◆ WHAT YOU WILL DO: Copy the data exactly, line for line.

[Start of Attachment]

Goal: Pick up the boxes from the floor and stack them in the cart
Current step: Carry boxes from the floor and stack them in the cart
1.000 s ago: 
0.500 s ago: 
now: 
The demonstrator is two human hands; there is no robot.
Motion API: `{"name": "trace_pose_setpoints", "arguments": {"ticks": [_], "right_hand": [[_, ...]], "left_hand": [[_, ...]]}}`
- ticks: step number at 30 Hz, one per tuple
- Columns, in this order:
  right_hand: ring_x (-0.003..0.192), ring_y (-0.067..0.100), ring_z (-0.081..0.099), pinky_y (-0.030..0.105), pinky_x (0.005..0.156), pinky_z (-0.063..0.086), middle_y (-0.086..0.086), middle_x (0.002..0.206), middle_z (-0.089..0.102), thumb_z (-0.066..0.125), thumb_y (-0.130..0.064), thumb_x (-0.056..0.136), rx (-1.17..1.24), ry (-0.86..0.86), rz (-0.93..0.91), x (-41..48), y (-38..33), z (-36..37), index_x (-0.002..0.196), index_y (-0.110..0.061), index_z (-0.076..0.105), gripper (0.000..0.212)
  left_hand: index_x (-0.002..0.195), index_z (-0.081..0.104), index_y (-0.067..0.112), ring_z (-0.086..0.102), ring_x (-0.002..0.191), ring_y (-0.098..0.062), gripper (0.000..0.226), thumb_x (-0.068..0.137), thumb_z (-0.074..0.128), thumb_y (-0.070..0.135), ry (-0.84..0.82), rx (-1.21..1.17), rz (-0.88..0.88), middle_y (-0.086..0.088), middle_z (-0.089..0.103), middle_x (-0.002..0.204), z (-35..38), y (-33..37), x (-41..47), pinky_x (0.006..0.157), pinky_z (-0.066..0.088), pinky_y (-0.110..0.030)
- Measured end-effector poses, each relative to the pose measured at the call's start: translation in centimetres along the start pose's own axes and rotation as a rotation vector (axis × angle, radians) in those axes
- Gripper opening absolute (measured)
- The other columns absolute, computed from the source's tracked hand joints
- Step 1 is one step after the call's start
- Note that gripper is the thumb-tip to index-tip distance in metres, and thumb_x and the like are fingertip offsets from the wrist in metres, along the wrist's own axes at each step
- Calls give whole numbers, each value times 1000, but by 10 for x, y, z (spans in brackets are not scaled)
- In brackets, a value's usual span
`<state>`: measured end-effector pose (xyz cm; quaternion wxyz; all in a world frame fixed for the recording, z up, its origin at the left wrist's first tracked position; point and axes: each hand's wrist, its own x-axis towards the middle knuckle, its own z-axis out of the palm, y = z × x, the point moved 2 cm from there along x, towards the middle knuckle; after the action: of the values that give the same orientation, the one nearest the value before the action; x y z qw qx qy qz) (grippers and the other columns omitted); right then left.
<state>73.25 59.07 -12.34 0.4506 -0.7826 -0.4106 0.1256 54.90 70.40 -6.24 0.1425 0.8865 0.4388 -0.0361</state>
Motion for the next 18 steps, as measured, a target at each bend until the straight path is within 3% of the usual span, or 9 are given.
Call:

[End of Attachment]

◆ TASK RESPONSE:
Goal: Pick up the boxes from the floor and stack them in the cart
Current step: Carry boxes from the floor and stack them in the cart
1.000 s ago: 
0.500 s ago: 
now: 
The demonstrator is two human hands; there is no robot.
Motion API: `{"name": "trace_pose_setpoints", "arguments": {"ticks": [_], "right_hand": [[_, ...]], "left_hand": [[_, ...]]}}`
- ticks: step number at 30 Hz, one per tuple
- Columns, in this order:
  right_hand: ring_x (-0.003..0.192), ring_y (-0.067..0.100), ring_z (-0.081..0.099), pinky_y (-0.030..0.105), pinky_x (0.005..0.156), pinky_z (-0.063..0.086), middle_y (-0.086..0.086), middle_x (0.002..0.206), middle_z (-0.089..0.102), thumb_z (-0.066..0.125), thumb_y (-0.130..0.064), thumb_x (-0.056..0.136), rx (-1.17..1.24), ry (-0.86..0.86), rz (-0.93..0.91), x (-41..48), y (-38..33), z (-36..37), index_x (-0.002..0.196), index_y (-0.110..0.061), index_z (-0.076..0.105), gripper (0.000..0.212)
  left_hand: index_x (-0.002..0.195), index_z (-0.081..0.104), index_y (-0.067..0.112), ring_z (-0.086..0.102), ring_x (-0.002..0.191), ring_y (-0.098..0.062), gripper (0.000..0.226), thumb_x (-0.068..0.137), thumb_z (-0.074..0.128), thumb_y (-0.070..0.135), ry (-0.84..0.82), rx (-1.21..1.17), rz (-0.88..0.88), middle_y (-0.086..0.088), middle_z (-0.089..0.103), middle_x (-0.002..0.204), z (-35..38), y (-33..37), x (-41..47), pinky_x (0.006..0.157), pinky_z (-0.066..0.088), pinky_y (-0.110..0.030)
- Measured end-effector poses, each relative to the pose measured at the call's start: translation in centimetres along the start pose's own axes and rotation as a rotation vector (axis × angle, radians) in those axes
- Gripper opening absolute (measured)
- The other columns absolute, computed from the source's tracked hand joints
- Step 1 is one step after the call's start
- Note that gripper is the thumb-tip to index-tip distance in metres, and thumb_x and the like are fingertip offsets from the wrist in metres, along the wrist's own axes at each step
- Calls give whole numbers, each value times 1000, but by 10 for x, y, z (spans in brackets are not scaled)
- In brackets, a value's usual span
`<state>`: measured end-effector pose (xyz cm; quaternion wxyz; all in a world frame fixed for the recording, z up, its origin at the left wrist's first tracked position; point and axes: each hand's wrist, its own x-axis towards the middle knuckle, its own z-axis out of the palm, y = z × x, the point moved 2 cm from there along x, towards the middle knuckle; after the action: of the values that give the same orientation, the one nearest the value before the action; x y z qw qx qy qz) (grippers and the other columns omitted); right then left.
<state>73.25 59.07 -12.34 0.4506 -0.7826 -0.4106 0.1256 54.90 70.40 -6.24 0.1425 0.8865 0.4388 -0.0361</state>
Motion for the next 18 steps, as measured, a target at each bend until the straight path is within 3% of the usual span, or 9 are given.
Call:

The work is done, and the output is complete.